Three implementations:

- `GeoTiffTileSource` — wraps `async_geotiff.GeoTIFF`; derives descriptor
from GeoTIFF overviews (existing behavior, refactored onto the protocol).
- `ZarrTileSource` — wraps `zarr.AsyncArray` + `selection` dict + metadata;
derives descriptor from GeoZarr multiscales (or a single-resolution
descriptor if multiscales absent).
- `XarrayTileSource` — wraps `xarray.DataArray`; derives descriptor from
CF / rioxarray / GeoZarr attrs (priority order below). Internally does
`await da.isel(y=..., x=...).load_async()` per tile.

`RasterLayer` holds one `TileSource`. `from_geotiff`, `from_zarr`,
`from_xarray` are thin constructors that build the appropriate source and
hand it to `RasterLayer.__init__`.

#### JS side — descriptor-based `RasterModel`

[`src/model/layer/raster.ts`](../../../src/model/layer/raster.ts) currently
receives `_tile_matrix_set` (a TMS object) and builds a
`TileMatrixSetTileset` from it. The change:

- Python serializes a `TilesetDescriptor` via a new trait (`_tileset`).
TMS, Zarr multiscales, and single-resolution rasters all serialize to
the same descriptor shape. `_tile_matrix_set` is removed.
- JS derives a `Tileset2D` from the descriptor. For the initial
implementation this uses `TileMatrixSetTileset` when the descriptor
looks TMS-shaped, and a new (thin) `DescriptorTileset2D` for the Zarr
case.

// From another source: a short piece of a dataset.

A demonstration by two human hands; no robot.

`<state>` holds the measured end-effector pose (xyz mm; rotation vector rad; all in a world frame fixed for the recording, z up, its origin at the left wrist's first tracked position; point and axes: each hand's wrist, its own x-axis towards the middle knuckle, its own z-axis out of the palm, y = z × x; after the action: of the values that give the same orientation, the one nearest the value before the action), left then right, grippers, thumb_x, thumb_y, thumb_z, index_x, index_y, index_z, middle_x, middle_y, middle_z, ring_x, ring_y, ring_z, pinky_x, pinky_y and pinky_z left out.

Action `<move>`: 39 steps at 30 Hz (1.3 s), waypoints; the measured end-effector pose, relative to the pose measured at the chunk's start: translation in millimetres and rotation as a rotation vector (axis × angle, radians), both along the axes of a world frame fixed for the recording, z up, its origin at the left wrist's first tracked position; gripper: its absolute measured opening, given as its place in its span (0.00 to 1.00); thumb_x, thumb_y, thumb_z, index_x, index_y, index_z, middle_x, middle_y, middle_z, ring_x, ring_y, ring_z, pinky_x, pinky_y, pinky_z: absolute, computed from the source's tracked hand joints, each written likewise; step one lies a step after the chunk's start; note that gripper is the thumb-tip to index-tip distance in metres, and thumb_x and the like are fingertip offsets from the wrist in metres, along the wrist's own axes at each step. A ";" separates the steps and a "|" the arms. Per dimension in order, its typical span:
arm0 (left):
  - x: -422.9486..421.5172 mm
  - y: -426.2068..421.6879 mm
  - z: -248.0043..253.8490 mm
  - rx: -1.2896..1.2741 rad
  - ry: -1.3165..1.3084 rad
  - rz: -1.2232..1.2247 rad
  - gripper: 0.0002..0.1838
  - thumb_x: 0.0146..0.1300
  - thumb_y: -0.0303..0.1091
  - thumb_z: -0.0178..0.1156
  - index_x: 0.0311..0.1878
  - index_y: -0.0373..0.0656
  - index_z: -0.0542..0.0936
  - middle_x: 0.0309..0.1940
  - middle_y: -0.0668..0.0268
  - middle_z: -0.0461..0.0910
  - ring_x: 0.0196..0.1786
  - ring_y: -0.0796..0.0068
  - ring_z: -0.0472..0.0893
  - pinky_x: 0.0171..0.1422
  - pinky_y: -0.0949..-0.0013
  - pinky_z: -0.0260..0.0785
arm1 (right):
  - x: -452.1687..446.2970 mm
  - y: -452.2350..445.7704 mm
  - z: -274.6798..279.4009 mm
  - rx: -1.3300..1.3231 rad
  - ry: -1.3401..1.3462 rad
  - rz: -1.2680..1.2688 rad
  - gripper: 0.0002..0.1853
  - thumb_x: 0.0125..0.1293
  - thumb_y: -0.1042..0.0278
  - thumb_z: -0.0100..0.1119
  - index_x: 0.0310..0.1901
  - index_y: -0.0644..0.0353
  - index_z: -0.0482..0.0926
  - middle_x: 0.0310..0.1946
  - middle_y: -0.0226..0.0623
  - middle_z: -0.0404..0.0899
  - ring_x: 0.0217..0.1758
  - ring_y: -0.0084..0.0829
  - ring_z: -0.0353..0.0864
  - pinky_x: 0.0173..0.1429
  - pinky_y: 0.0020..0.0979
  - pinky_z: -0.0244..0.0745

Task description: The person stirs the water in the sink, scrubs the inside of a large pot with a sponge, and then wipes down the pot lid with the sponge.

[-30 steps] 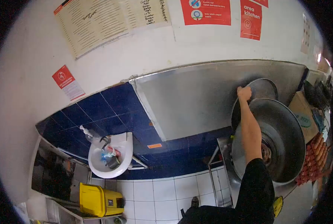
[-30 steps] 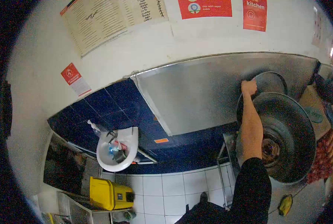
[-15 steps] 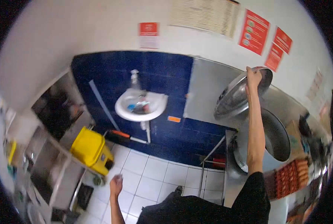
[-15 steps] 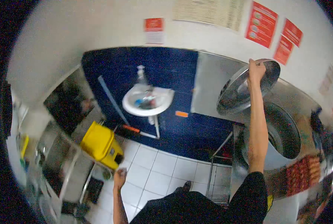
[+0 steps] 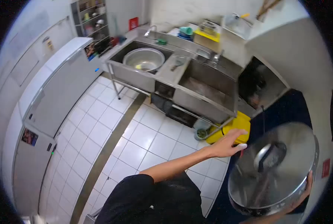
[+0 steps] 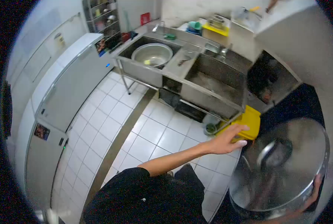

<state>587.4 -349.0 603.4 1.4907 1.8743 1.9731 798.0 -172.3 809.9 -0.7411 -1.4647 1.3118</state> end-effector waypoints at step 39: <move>-750.8 -210.0 -152.2 -0.383 -0.455 0.497 0.15 0.65 0.35 0.46 0.46 0.31 0.73 0.32 0.36 0.76 0.38 0.34 0.76 0.42 0.45 0.68 | -945.9 -285.9 -346.8 -0.584 -0.395 0.826 0.22 0.71 0.51 0.48 0.43 0.66 0.77 0.38 0.42 0.81 0.43 0.34 0.80 0.51 0.32 0.72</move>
<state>-163.4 -559.0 451.2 0.4571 2.3526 1.7481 -148.0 -458.2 463.1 -0.8227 -1.8093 2.3964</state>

The abstraction is internal to `raster.ts`; no public widget
change.

Reusing deck.gl-raster's upcoming `RasterTileLayer` would eliminate the
hand-rolled wiring in `renderTileMatrixSet`, but that refactor is tracked
separately. This spec preserves the current wiring shape to keep scope
tight.

### Data flow — per-tile

Unchanged from today's GeoTIFF path at the transport level:

1. deck.gl's `TileLayer` asks JS for tile `(x, y, z)`.
2. JS `RasterModel.getTileData` calls
`invoke(model, {x,y,z}, "raster-get-tile-data", {signal, timeout})`.
3. Python dispatches to the active `TileSource.fetch_tile(x, y, z, signal=...)`.
4. `TileSource.fetch_tile` returns raw tile data (numpy array or
`async_geotiff.Tile` or `xarray.DataArray`, depending on source).
5. Python passes that to the user's `render_tile(tile) -> EncodedImage`
callback, returns encoded bytes + media type.
6. JS decodes to `ImageBitmap`, hands to deck.gl-raster's `RasterLayer`.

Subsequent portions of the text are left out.